I took a deep breath and looked at him.
“Can I ask you a question?”
“Yes, of course,” with such a kind smile on his face.
“What is it like for you…as an African-American man in this season? In light of the election, of the shootings that have happened this year…?”
And I listened so closely to his words. His story. It was both surprising and shocking and unfortunately confirmed so much of what I had been reading – the atrocities that I hoped weren’t true.
He talked about growing up in Texas and knowing as a young boy – this man is in his early 30s – that he and his siblings were never to cross “the tracks” into the other side of town. Even as an athlete in high school, his football team – which was integrated – had to be escorted across the tracks for football games, and then escorted back by officials of that other town.
He shared that on this same football team, there were many times he had to sit out of games because a white boy – who was not as talented as Devon was, but whose parents had relationships with school officials – was chosen to play his position instead.
He talked about how he had been wrongfully imprisoned, knowing he was being profiled but he respectfully went along with the due process until he was released.
And that was where the conversation landed – with respect and honor. How to really make the most difference by treating others as you want to be treated.
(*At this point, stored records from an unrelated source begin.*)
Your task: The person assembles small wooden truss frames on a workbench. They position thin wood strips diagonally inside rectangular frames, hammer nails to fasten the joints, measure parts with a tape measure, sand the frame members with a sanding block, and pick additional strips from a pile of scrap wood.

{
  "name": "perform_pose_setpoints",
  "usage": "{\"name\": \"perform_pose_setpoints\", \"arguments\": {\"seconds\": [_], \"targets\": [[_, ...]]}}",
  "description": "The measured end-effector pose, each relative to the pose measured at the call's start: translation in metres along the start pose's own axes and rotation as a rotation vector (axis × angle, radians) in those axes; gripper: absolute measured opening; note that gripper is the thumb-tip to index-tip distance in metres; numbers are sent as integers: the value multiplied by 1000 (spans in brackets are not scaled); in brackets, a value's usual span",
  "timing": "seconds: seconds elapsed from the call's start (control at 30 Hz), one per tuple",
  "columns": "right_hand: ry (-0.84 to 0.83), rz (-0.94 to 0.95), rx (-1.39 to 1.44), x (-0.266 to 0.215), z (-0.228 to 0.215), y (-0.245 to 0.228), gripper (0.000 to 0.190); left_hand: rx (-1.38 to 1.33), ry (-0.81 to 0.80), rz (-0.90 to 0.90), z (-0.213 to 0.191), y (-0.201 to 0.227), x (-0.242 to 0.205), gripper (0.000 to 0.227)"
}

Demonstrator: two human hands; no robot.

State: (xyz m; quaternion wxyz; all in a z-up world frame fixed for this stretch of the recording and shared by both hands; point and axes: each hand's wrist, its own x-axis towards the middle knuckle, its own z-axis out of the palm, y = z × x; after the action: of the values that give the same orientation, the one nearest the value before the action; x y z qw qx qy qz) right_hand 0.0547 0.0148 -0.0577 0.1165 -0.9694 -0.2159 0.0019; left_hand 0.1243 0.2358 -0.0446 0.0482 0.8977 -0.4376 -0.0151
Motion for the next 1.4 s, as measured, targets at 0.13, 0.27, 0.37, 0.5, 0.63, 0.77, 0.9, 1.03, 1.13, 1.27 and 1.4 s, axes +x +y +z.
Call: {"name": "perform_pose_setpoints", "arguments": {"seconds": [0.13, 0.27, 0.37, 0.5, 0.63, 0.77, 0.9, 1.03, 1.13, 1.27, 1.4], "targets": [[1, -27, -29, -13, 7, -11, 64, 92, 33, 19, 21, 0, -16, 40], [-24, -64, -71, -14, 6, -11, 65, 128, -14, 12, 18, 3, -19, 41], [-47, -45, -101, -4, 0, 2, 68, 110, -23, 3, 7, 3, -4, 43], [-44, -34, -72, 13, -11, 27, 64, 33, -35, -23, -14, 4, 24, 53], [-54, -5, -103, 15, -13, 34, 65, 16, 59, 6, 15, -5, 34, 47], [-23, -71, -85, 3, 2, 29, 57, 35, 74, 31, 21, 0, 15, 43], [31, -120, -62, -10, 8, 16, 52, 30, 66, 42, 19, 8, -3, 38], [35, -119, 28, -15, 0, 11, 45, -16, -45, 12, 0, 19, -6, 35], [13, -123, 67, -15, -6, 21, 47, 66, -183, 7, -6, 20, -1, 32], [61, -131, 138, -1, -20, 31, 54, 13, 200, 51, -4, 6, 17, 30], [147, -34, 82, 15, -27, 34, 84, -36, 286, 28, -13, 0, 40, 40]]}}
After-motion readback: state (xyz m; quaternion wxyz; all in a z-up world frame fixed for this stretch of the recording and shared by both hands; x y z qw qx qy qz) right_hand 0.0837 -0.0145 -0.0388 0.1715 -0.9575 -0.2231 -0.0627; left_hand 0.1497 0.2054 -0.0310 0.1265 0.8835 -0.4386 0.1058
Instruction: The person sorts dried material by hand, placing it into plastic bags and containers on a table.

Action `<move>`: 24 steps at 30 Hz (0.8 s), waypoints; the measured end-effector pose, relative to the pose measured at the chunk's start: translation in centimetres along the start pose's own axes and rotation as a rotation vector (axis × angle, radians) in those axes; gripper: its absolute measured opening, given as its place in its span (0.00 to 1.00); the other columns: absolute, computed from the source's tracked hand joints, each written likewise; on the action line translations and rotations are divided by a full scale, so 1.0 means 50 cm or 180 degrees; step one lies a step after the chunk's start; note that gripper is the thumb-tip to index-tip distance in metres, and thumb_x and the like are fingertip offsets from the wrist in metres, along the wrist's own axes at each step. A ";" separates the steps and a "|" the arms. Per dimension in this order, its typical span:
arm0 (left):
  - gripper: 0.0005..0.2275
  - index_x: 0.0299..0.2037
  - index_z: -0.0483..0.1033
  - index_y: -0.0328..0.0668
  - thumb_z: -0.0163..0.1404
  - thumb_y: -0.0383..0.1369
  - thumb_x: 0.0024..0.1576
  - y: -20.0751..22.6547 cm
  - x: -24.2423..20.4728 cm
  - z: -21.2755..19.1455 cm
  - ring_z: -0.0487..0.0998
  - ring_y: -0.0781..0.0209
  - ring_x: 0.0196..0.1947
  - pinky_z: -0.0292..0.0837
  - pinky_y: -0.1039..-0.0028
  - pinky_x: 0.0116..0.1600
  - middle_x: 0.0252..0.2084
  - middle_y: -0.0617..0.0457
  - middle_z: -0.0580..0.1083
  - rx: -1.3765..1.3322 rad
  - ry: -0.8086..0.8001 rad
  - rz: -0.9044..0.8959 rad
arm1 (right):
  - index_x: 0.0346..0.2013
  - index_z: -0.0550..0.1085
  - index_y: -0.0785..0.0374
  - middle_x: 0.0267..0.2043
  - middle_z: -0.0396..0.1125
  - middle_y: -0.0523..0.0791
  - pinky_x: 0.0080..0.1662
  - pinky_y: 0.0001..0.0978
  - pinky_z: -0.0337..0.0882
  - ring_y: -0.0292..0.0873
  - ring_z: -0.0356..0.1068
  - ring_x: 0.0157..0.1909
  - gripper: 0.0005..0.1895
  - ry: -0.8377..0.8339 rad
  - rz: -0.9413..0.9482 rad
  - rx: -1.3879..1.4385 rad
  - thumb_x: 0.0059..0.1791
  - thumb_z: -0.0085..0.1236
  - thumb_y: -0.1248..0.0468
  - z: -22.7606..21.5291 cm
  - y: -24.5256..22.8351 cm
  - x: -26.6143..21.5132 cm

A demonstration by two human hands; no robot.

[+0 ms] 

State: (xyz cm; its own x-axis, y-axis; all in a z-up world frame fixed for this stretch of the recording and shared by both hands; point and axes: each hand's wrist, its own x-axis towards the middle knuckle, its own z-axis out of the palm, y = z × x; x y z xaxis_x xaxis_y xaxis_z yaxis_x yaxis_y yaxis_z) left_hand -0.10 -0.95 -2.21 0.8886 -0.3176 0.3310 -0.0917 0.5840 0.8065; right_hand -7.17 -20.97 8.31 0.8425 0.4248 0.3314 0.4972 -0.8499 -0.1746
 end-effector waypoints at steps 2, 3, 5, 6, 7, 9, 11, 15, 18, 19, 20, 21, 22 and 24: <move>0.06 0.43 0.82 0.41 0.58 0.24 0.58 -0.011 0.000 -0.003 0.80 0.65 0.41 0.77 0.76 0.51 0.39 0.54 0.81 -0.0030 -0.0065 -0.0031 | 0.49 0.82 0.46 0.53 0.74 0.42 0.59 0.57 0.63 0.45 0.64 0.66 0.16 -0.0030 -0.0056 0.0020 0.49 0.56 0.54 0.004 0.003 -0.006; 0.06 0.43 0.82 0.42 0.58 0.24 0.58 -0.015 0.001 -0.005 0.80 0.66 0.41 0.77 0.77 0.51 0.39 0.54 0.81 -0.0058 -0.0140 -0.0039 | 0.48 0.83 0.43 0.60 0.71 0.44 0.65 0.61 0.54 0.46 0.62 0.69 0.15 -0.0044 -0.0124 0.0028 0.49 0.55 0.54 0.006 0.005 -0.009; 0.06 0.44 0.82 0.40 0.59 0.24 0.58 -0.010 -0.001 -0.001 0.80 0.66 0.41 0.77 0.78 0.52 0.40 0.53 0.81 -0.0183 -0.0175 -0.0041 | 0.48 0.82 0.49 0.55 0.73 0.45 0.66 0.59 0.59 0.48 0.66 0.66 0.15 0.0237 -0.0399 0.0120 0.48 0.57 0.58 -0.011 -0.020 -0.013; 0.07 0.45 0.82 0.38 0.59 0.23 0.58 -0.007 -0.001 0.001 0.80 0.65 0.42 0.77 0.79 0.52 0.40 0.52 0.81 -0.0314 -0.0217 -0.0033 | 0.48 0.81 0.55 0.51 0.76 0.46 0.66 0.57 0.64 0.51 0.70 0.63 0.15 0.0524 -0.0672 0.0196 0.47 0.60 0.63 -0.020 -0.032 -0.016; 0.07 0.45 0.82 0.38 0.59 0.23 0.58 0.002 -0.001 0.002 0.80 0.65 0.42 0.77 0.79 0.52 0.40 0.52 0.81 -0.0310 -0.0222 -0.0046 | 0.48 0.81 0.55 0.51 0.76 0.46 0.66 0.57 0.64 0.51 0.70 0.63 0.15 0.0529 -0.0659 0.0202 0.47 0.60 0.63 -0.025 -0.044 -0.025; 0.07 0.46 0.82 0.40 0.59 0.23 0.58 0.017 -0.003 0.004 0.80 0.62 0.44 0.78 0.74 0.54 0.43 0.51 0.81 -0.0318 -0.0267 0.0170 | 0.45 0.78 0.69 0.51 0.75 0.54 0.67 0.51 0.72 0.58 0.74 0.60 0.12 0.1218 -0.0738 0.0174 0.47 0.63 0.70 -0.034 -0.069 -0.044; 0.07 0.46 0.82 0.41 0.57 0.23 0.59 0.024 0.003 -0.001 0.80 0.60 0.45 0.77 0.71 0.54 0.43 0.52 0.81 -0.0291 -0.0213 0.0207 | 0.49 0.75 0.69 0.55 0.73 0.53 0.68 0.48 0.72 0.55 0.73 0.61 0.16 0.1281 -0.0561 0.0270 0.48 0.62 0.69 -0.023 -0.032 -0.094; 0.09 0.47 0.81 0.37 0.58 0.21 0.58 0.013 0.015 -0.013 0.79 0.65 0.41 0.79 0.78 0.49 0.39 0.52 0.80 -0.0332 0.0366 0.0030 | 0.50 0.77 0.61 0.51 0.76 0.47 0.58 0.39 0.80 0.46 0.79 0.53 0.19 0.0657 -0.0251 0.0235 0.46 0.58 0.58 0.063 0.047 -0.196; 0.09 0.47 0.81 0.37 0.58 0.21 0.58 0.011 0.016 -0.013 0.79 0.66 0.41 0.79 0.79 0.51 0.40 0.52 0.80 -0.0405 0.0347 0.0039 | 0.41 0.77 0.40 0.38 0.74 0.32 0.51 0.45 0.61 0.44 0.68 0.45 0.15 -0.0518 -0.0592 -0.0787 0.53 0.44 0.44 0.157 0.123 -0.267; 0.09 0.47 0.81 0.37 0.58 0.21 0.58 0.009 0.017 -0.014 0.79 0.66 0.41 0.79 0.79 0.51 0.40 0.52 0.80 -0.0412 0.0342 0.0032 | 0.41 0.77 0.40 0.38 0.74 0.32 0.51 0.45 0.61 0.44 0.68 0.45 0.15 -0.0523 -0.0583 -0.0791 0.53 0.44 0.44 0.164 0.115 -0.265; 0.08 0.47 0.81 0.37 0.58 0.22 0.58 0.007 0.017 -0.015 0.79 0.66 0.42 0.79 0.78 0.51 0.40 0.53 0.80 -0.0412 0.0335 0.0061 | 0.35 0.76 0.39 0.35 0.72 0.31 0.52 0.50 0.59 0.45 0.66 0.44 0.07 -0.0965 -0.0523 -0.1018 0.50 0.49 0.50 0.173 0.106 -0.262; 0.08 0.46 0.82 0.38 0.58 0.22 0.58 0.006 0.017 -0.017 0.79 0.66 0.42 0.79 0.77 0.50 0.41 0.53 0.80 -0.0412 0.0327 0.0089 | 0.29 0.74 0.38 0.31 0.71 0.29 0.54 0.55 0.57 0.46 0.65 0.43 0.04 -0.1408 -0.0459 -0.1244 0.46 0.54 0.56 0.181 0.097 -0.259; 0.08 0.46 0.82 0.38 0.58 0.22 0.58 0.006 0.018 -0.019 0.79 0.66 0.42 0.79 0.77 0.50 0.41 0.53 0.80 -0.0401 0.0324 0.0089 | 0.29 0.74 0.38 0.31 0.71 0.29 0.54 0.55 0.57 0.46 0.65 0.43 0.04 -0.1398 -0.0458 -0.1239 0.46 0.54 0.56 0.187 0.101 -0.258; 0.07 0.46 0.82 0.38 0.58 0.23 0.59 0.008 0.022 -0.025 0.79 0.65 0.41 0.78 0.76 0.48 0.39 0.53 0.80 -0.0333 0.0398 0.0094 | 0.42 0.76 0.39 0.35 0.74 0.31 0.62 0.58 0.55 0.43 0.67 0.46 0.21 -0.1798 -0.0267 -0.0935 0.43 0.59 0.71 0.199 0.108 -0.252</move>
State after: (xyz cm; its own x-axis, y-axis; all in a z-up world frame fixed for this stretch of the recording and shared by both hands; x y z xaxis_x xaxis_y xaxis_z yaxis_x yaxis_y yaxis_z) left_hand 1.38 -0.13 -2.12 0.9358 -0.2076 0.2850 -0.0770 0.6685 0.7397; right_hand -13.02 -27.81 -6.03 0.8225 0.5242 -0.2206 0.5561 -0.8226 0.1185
If he is pulled over for no apparent reason, he refuses to believe that it’s for a profiling issue. He honors and respects those in legal authority over him. He wants to be treated kindly by them and so he acts in the same way.
I was baffled.
This man has every right to feel angry, to allow bitterness to fuel his distrust and dislike of the white-supremacist culture he finds himself in, to retaliate and use his words to lash out and communicate the truth.
But he chooses instead to extend mercy, grace, and respect.
As we talked, he graciously answered my questions with honesty and kindness, even honoring me by acknowledging that I am able to identify with him in one regard – I am a woman and have experienced discrimination myself at times.
By doing so, he honored me by leveling the field of our conversation. Where I had felt low and vulnerable with my questions, he helped me to see that our shared experience, the internal feelings that all humans sense of being seen as less-than caused us to sit eye-to-eye and speak as equals.
To be honest, I would have been content to stay low. I would have almost preferred it. I have been so alarmed and sickened and appalled by the truths that I have discovered in the past four months. I want to get low so that I can understand, even on a minute level, how oppressed and cast down the African-American community has felt for centuries. I want that low position to communicate to them how sorry I am that their experience went unseen by me for so long.
Instead, Devon helped me up to where he was. I don’t have words to express what that did for my heart and my spirit in that moment.
Devon’s posture and attitude gave me the courage I needed to keep pressing into this journey. To keep asking questions of good and wonderful people at the risk of appearing ridiculous and sheltered and conservative and close-minded and ignorant. I am thankful for his grace with me in my process and for his permission to share about our conversation. I honor him and his story today.
Writing this with a heart full of thanks for those who have kindly shared moments in the first months of this journey with me: Devon, Rebecca, Tiona, Megan, John, Jake, Ashish, Kaeli, Maddi, Ches, Sarah, and Aubrey.